Na Espanha, o Diario AS apostou na tradição brasileira em estreias de Mundial. O jornal lembrou que a Seleção perdeu apenas duas vezes em 22 partidas inaugurais de Copa do Mundo e apontou o Brasil como favorito diante dos marroquinos, embora reconheça a força do adversário, semifinalista da edição anterior. A publicação também ressaltou a ausência de Neymar, que segue em recuperação de uma lesão na panturrilha e deve ficar fora da primeira partida.
Já o Marca preferiu direcionar os holofotes para o lado marroquino. O jornal destacou o meia Brahim Díaz, companheiro de Vinícius Júnior no Real Madrid, como a principal esperança dos Leões do Atlas. Segundo a publicação, o jogador chega ao torneio em grande fase e terá a oportunidade de se afirmar ainda mais no cenário internacional diante da Seleção Brasileira.

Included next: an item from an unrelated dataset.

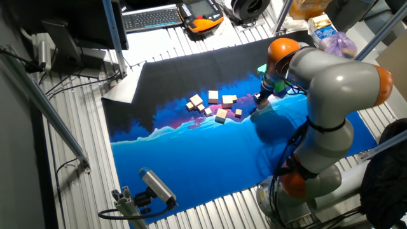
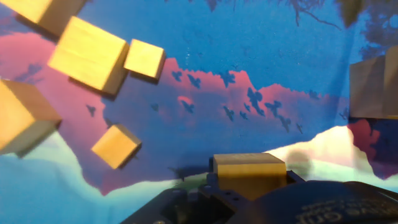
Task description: Stack the blocks in a vertical line of five
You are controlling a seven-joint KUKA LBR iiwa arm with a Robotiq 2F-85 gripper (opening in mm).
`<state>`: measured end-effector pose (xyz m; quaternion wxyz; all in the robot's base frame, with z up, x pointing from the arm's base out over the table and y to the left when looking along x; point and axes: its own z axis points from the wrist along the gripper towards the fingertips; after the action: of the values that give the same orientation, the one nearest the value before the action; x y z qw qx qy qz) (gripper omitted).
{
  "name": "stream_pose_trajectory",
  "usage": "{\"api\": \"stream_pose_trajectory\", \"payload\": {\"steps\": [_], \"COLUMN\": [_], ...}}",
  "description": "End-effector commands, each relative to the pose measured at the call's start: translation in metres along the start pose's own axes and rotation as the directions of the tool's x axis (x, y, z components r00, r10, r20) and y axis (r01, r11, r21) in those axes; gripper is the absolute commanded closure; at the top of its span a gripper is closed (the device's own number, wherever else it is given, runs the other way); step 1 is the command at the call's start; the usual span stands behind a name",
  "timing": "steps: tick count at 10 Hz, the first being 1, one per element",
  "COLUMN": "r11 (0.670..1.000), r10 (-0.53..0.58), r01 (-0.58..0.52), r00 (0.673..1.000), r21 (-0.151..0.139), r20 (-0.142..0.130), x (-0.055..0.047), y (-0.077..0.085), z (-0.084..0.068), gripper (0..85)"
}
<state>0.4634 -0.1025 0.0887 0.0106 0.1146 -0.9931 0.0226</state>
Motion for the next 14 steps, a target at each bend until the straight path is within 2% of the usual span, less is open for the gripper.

Na Inglaterra, o The Guardian concentrou sua análise em Carlo Ancelotti. Em reportagem publicada de Nova York, o veículo classificou o trabalho do treinador italiano como um dos maiores desafios do futebol atual: conduzir o Brasil de volta ao topo do mundo. O jornal traçou paralelos com a campanha do tetracampeonato de 1994, conquistado nos Estados Unidos, e destacou a pressão que acompanha a Seleção. A reportagem também repercutiu uma declaração do goleiro Alisson, que afirmou que comandar o Brasil pode significar enfrentar “mais pressão do que a de presidente do país”.
Para os ingleses, um dos principais trunfos da equipe está no equilíbrio entre a defesa experiente, liderada por Marquinhos e Gabriel Magalhães, e o ataque formado por nomes como Vinícius Júnior e Raphinha.
Na França, o L’Équipe adotou um tom mais cauteloso. O tradicional diário esportivo observou que, desta vez, o Brasil inicia a competição sem aparecer entre os principais favoritos ao título, algo incomum para a seleção mais vencedora da história das Copas. Ainda assim, o jornal avaliou que a chegada de Ancelotti e a expectativa pelo retorno de Neymar ajudaram a renovar a confiança dos torcedores. A publicação também destacou o discurso otimista dos jogadores, que mantêm a convicção de que o hexacampeonato é possível, apesar das dúvidas levantadas por parte dos analistas internacionais.